EXERCISE BRIEF> Take the material below and reproduce, word for word, only the lines from the line with "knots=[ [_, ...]" through the line with "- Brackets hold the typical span".
[[ STUDY MATERIAL, beginning ]]
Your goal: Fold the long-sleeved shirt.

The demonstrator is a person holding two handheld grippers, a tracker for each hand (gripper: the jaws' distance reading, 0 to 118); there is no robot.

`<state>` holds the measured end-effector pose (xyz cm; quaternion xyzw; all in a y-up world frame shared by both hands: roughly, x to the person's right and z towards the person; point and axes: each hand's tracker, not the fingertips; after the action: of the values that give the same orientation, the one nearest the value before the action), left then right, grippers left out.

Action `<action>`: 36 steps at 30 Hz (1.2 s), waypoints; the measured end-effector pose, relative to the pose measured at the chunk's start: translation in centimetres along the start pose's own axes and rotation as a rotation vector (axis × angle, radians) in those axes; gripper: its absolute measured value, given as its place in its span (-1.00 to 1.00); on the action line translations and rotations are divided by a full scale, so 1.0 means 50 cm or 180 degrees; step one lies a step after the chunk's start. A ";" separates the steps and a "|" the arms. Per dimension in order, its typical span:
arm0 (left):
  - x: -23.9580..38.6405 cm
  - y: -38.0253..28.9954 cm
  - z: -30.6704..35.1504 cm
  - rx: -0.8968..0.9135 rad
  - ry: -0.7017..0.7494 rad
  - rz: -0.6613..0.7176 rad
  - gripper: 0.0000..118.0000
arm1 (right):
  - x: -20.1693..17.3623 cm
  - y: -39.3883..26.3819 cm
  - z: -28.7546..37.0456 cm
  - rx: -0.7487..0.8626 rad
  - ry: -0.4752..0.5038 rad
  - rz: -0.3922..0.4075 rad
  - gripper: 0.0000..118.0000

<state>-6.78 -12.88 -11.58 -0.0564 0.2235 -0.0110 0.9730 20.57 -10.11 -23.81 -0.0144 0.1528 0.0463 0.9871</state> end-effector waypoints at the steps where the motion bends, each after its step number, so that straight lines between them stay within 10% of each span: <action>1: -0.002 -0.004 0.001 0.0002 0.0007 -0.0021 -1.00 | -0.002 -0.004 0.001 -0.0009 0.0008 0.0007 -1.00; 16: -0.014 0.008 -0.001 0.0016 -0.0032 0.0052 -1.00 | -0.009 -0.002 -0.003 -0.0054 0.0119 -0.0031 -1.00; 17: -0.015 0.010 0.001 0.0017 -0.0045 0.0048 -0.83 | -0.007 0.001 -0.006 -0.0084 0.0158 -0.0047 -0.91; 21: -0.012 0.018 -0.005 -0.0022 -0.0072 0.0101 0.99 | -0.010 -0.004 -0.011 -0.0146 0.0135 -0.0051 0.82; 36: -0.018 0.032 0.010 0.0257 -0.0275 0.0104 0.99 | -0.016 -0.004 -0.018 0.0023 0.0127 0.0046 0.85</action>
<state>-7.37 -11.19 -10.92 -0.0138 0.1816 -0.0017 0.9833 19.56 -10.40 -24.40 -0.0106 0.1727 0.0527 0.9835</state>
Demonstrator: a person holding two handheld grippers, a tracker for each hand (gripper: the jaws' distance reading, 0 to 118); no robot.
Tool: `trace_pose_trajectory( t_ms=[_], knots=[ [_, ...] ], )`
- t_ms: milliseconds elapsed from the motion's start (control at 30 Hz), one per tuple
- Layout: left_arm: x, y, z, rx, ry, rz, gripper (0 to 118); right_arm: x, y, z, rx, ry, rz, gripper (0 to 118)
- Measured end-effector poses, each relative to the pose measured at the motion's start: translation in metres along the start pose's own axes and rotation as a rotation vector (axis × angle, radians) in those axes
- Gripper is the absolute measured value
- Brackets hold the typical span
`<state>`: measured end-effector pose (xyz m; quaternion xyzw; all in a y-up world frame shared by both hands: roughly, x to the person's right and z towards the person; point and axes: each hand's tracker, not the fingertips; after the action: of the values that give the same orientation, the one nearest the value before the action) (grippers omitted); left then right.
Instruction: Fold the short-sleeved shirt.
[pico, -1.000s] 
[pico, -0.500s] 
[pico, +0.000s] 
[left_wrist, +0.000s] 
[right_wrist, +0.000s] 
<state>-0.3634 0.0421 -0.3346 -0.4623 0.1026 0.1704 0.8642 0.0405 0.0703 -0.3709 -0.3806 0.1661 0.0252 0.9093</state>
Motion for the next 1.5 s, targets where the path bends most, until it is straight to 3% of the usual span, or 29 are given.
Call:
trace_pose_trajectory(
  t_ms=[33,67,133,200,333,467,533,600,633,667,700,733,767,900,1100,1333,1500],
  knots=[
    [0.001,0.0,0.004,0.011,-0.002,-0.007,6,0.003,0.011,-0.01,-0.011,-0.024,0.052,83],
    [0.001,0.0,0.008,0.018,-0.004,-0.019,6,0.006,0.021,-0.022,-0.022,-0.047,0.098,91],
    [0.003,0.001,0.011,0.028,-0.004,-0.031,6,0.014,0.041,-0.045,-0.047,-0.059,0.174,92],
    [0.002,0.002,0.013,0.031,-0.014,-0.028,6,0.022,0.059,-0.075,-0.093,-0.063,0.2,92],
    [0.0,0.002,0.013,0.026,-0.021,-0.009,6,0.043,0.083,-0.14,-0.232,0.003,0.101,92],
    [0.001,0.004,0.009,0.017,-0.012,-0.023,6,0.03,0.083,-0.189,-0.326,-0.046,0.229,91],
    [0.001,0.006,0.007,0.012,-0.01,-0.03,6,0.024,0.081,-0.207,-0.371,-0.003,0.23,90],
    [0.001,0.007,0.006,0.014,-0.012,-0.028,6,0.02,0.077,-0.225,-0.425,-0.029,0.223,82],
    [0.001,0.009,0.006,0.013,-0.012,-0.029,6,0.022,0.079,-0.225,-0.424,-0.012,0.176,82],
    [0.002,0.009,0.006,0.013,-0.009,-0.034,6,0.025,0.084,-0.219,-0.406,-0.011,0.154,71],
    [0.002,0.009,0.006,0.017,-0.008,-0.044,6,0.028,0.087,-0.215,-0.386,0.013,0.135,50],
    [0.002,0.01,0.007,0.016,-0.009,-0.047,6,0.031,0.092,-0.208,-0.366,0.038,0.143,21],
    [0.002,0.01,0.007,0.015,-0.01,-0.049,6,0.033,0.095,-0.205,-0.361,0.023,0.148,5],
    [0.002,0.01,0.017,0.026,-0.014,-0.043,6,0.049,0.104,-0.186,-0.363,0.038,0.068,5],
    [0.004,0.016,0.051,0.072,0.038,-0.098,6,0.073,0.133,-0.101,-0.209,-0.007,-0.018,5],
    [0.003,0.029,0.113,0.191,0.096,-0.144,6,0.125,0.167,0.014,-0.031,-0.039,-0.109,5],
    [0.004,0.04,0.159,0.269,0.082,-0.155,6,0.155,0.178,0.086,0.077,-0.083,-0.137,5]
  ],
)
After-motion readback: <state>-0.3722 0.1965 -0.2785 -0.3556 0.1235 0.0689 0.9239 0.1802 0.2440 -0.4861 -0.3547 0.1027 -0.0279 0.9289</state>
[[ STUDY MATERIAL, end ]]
YOUR RESPONSE>
Tool: `trace_pose_trajectory( t_ms=[_], knots=[ [_, ...] ], )`
- t_ms: milliseconds elapsed from the motion's start (control at 30 Hz), one per tuple
- Layout: left_arm: x, y, z, rx, ry, rz, gripper (0 to 118); right_arm: x, y, z, rx, ry, rz, gripper (0 to 118)
- Measured end-effector poses, each relative to the pose measured at the motion's start: translation in metres along the start pose's own axes and rotation as a rotation vector (axis × angle, radians) in those axes
- Gripper is the absolute measured value
- Brackets hold the typical span

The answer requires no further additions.